The good news here is that this is a Tony Scott (The Hunger, Top Gun) movie, which means no matter how absurd the proceedings, they are at least never boring. Unfortunately, the bad news is that this is a Tony Scott movie, in that the ex-commercial and video director is way too camera-happy. Every day in Scott’s cinematic world is A.D.D. Day. Even in the quiet moments leading up to the imminent mayhem, the images stutter across the screen in a staccato flurry. And, of course, once the mayhem starts to fly, Scott really cuts loose when his cinema vàrità goes eMpTyV stylized, at times seeming literally to wrestle with his cinematographer over control of the camera, as strobe lights pulse and the techno pounds. If you had issues with the jerky-cam action of The Blair Witch Project, here you’re liable to suffer an epileptic seizure, like those Japanese kids exposed to the Pokemon cartoon a few years back.
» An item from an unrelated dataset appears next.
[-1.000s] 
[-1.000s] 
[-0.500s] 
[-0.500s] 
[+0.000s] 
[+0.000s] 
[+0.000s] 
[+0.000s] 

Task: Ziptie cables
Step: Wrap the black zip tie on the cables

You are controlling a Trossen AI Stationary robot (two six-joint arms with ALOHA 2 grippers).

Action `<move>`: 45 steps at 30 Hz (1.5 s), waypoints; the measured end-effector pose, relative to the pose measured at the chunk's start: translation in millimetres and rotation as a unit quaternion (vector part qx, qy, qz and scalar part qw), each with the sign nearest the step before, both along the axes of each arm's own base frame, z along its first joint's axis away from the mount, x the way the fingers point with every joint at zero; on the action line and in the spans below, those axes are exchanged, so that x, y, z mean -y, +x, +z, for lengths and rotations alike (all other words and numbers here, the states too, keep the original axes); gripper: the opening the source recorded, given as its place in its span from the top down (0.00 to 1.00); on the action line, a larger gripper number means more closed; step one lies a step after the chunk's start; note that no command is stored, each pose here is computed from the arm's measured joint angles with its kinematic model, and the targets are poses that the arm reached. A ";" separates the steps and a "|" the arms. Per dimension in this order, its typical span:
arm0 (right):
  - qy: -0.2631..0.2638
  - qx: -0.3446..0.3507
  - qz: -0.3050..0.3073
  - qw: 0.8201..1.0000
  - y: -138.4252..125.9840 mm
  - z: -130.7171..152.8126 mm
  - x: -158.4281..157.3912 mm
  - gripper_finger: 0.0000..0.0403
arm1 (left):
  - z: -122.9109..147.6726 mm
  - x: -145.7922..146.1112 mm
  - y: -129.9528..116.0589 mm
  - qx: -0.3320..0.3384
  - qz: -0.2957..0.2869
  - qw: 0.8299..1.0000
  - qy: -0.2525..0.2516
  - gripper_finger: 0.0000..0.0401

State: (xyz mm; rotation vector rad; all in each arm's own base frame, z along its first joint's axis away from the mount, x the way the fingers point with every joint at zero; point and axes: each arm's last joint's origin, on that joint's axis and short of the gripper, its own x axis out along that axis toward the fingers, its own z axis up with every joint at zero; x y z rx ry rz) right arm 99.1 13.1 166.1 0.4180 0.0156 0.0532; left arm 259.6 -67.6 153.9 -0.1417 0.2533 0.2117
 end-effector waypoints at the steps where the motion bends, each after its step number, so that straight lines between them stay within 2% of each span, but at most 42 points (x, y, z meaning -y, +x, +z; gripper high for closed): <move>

It’s not that Man on Fire is a bad movie; there is a fairly good movie in there. Admittedly, any surprises in the narrative are telegraphed early on, and some of the twists are a bit contrived (and in one case, completely illogical). And at times the dialogue is lazy (at one point, Creasy is compelled to quote that “Vengeance is a dish best-served cold” chestnut, but at least he doesn’t attribute it to a Klingon).
Despite this, the actors imbue their characters with a proper gravitas. As the killer seeking redemption, Washington manages taciturn without seeming one-note, and 9 year-old Fanning pulls off the no mean feat of a child actor creating a character who is worldly beyond her years without succumbing to precociousness.
The trouble is that the good movie is padded out with needless exposition. Once the character development has been suitably established, more is added on—and on, and on. Over an hour passes before Creasy is given the catalyst to get his vengeance going. But when he gets it on, he really rolls.
Man on Fire is unexpectedly grisly for a mainstream movie, the garish acid-washed photography lending a near snuff-like gritty realism to the images of severed fingers and ripped-off ears.
Also, what is it with American filmmakers and their seeming obligation to film Mexico as if through a hand-held 16mm camera? Most egregious was Traffic, in which, when the action was set in the States, everything looked normal, but when the action moved south of the border, it was if the film was ripped from the camera and kicked around in the dirt.